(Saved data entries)
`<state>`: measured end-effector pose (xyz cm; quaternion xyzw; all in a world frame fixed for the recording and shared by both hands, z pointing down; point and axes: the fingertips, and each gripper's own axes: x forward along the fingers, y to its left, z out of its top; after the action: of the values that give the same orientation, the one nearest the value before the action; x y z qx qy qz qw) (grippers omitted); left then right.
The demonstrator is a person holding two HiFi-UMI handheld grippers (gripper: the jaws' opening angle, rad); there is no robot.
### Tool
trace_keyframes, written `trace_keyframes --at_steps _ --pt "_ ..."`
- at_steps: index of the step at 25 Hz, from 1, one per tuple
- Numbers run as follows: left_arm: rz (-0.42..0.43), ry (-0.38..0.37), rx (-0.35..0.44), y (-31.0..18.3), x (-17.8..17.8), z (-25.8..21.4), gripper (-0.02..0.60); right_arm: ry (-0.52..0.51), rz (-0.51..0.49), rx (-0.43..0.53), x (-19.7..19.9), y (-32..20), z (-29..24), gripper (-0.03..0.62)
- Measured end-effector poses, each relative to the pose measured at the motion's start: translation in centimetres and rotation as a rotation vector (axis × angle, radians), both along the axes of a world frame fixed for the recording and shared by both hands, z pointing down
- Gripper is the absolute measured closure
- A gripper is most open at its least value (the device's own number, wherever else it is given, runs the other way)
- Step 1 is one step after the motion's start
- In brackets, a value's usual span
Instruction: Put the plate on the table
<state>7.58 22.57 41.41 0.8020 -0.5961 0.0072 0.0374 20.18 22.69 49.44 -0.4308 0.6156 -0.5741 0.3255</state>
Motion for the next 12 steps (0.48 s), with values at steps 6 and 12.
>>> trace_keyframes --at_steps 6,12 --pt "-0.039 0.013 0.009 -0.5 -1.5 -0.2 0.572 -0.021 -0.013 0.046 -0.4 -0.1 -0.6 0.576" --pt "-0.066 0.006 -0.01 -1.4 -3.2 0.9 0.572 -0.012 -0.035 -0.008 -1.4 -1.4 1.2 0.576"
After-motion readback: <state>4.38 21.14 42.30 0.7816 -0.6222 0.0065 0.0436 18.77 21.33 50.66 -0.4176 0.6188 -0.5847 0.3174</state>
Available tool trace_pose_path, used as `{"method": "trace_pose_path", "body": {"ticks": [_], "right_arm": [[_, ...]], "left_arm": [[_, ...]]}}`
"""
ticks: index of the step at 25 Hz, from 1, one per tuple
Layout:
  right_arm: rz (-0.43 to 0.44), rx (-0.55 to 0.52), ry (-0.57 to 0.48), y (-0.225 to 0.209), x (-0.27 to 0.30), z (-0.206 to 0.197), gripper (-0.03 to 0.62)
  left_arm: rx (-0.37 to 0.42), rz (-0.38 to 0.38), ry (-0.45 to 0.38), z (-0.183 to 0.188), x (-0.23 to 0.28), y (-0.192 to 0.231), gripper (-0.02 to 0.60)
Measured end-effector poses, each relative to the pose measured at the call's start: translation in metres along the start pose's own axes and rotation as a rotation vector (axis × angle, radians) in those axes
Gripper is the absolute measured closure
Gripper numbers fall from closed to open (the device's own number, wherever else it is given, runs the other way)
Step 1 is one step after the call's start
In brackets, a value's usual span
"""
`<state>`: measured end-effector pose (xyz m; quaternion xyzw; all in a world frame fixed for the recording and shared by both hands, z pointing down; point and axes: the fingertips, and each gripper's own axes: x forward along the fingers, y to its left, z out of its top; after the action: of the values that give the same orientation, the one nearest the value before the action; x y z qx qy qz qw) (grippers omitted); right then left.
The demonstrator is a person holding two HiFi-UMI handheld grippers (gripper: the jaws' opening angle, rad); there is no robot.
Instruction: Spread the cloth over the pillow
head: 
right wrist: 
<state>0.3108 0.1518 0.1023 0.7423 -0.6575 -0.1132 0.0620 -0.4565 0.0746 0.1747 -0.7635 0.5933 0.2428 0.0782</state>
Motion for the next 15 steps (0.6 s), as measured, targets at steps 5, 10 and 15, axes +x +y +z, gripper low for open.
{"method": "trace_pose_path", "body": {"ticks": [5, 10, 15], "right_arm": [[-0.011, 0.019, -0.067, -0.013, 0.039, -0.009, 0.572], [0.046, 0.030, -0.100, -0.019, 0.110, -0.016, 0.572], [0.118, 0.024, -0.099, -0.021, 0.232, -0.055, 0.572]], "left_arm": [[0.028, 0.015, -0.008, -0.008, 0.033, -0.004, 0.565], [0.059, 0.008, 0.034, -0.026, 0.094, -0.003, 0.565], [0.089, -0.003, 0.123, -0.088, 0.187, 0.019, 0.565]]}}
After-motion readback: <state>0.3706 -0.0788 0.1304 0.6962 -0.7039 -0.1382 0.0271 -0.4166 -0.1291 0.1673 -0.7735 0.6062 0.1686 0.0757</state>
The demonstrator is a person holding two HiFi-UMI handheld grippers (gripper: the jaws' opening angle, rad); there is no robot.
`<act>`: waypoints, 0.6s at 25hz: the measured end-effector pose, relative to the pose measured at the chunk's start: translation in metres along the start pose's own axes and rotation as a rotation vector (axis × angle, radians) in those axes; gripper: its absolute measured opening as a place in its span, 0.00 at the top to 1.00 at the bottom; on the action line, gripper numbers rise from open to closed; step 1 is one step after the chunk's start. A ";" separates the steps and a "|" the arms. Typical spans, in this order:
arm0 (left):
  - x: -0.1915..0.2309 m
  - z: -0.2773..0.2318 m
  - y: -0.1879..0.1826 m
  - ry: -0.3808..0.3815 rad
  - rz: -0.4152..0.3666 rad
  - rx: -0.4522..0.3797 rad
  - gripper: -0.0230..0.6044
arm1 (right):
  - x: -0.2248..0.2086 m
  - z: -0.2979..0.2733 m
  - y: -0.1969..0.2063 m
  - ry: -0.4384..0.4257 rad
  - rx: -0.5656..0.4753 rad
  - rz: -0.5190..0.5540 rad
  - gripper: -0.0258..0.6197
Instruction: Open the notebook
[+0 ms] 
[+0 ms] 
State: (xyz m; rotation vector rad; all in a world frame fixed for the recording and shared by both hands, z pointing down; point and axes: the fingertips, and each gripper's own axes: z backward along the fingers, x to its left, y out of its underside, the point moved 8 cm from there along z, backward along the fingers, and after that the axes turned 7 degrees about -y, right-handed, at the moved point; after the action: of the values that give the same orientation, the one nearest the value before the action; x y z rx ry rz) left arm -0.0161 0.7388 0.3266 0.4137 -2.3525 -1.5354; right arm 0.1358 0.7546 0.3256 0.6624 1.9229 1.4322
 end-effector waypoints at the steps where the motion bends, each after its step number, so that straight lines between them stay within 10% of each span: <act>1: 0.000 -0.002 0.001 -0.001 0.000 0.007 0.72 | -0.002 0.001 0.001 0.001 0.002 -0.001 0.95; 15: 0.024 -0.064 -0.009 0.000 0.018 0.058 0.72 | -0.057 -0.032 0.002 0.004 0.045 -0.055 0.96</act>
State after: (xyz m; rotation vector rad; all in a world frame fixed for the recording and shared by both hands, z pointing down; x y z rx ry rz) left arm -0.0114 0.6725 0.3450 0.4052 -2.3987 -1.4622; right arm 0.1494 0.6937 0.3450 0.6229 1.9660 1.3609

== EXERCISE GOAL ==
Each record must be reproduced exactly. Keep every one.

== COMPLETED TASK ==
`<state>`: measured end-effector pose (xyz cm; quaternion xyzw; all in a world frame fixed for the recording and shared by both hands, z pointing down; point and axes: the fingertips, and each gripper's own axes: x forward along the fingers, y to its left, z out of its top; after the action: of the values that give the same orientation, the one nearest the value before the action; x y z qx qy qz qw) (grippers omitted); left then right.
The demonstrator is a person holding two HiFi-UMI handheld grippers (gripper: the jaws' opening angle, rad); there is no robot.
### Tool
trace_keyframes, written `trace_keyframes --at_steps _ --pt "_ ..."`
- at_steps: index of the step at 25 Hz, from 1, one per tuple
- Numbers run as follows: left_arm: rz (-0.42..0.43), ry (-0.38..0.37), rx (-0.35..0.44), y (-31.0..18.3), x (-17.8..17.8), z (-25.8..21.4), gripper (-0.02..0.60); right_arm: ry (-0.52..0.51), rz (-0.51..0.49), rx (-0.43..0.53), x (-19.7..19.9), y (-32..20), z (-29..24), gripper (-0.03..0.62)
- Measured end-effector poses, each relative to the pose measured at the motion's start: translation in centimetres and rotation as a rotation vector (axis × angle, radians), both along the axes of a world frame fixed for the recording and shared by both hands, z pointing down
- Gripper is the absolute measured closure
- A gripper is most open at its least value (the device's own number, wherever else it is given, runs the other way)
- Step 1 is one step after the motion's start
- In brackets, a value's usual span
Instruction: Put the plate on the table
<state>7.58 22.57 41.41 0.8020 -0.5961 0.0072 0.0374 20.18 22.69 49.44 -0.4308 0.6156 -0.5741 0.3255</state>
Motion for the next 12 steps (0.48 s), with values at steps 6 and 12.
>>> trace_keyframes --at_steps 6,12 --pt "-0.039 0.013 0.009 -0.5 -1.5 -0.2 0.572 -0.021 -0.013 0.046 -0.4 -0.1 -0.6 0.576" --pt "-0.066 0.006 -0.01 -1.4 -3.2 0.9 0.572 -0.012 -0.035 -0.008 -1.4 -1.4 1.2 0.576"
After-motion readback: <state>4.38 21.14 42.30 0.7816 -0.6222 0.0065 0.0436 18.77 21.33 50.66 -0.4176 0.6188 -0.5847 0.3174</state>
Available tool trace_pose_path, used as `{"method": "trace_pose_path", "body": {"ticks": [_], "right_arm": [[_, ...]], "left_arm": [[_, ...]]}}`
"""
ticks: index of the step at 25 Hz, from 1, one per tuple
Layout:
  right_arm: rz (-0.43 to 0.44), rx (-0.55 to 0.52), ry (-0.57 to 0.48), y (-0.225 to 0.209), x (-0.27 to 0.30), z (-0.206 to 0.197), gripper (-0.03 to 0.62)
  left_arm: rx (-0.37 to 0.42), rz (-0.38 to 0.38), ry (-0.45 to 0.38), z (-0.183 to 0.188), x (-0.23 to 0.28), y (-0.192 to 0.231), gripper (-0.02 to 0.60)
Measured end-effector poses, each relative to the pose measured at the call's start: translation in metres along the start pose's own axes and rotation as a rotation vector (axis × angle, radians) in those axes
Gripper is the absolute measured closure
Gripper numbers fall from closed to open (the device's own number, wherever else it is given, runs the other way)
Step 1 is one step after the call's start
In brackets, a value's usual span
"""
`<state>`: measured end-effector pose (xyz m; quaternion xyzw; all in a world frame fixed for the recording and shared by both hands, z pointing down; point and axes: the fingertips, and each gripper's own axes: x forward along the fingers, y to its left, z out of its top; after the action: of the values that give the same orientation, the one nearest the value before the action; x y z qx qy qz qw) (grippers omitted); right then left.
The demonstrator is a person holding two HiFi-UMI handheld grippers (gripper: the jaws' opening angle, rad); there is no robot.
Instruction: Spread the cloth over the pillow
head: 
right wrist: 
<state>0.3108 0.1518 0.1023 0.7423 -0.6575 -0.1132 0.0620 -0.4565 0.0746 0.1747 -0.7635 0.5933 0.2428 0.0782</state>
Motion for the next 15 steps (0.6 s), as measured, targets at steps 5, 10 and 15, axes +x +y +z, gripper low for open.
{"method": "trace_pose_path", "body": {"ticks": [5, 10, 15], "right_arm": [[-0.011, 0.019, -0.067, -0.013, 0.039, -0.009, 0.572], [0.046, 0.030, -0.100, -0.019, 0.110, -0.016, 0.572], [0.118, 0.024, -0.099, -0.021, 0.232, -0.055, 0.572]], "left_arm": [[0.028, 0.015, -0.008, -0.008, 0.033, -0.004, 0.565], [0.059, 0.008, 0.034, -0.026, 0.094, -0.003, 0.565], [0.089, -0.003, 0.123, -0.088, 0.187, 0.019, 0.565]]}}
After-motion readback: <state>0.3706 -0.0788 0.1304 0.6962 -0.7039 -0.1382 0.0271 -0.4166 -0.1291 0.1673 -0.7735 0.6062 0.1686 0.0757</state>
The demonstrator is a person holding two HiFi-UMI handheld grippers (gripper: the jaws' opening angle, rad); there is no robot.
`<act>`: waypoints, 0.6s at 25hz: the measured end-effector pose, relative to the pose measured at the chunk's start: translation in metres along the start pose's own axes and rotation as a rotation vector (axis × angle, radians) in those axes; gripper: its absolute measured opening as a place in its span, 0.00 at the top to 1.00 at the bottom; on the action line, gripper numbers rise from open to closed; step 1 is one step after the chunk's start. A ";" separates the steps and a "|" the arms. Typical spans, in this order:
arm0 (left):
  - x: -0.1915..0.2309 m
  - z: -0.2773..0.2318 m
  - y: -0.1879..0.1826 m
  - ry: -0.3808..0.3815 rad
  - rz: -0.4152..0.3666 rad
  - rx: -0.4522..0.3797 rad
  - gripper: -0.0230..0.6044
arm1 (right):
  - x: -0.2248..0.2086 m
  - z: -0.2979..0.2733 m
  - y: -0.1969..0.2063 m
  - ry: -0.4384..0.4257 rad
  - rx: -0.5656..0.4753 rad
  - rz: -0.5190..0.5540 rad
  - gripper: -0.0258..0.6197
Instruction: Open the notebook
[+0 ms] 
[+0 ms] 
State: (xyz m; rotation vector rad; all in a world frame fixed for the recording and shared by both hands, z pointing down; point and axes: the fingertips, and each gripper's own axes: z backward along the fingers, x to its left, y out of its underside, the point moved 8 cm from there along z, backward along the fingers, and after that the axes turned 7 degrees about -y, right-handed, at the moved point; after the action: of the values that give the same orientation, the one nearest the value before the action; x y z rx ry rz) left arm -0.0161 0.7388 0.3266 0.4137 -2.3525 -1.5354; right arm 0.1358 0.7546 0.3256 0.6624 1.9229 1.4322
 end-effector waypoints at the steps where the motion bends, each after its step number, so that straight lines between them stay within 10% of each span: <act>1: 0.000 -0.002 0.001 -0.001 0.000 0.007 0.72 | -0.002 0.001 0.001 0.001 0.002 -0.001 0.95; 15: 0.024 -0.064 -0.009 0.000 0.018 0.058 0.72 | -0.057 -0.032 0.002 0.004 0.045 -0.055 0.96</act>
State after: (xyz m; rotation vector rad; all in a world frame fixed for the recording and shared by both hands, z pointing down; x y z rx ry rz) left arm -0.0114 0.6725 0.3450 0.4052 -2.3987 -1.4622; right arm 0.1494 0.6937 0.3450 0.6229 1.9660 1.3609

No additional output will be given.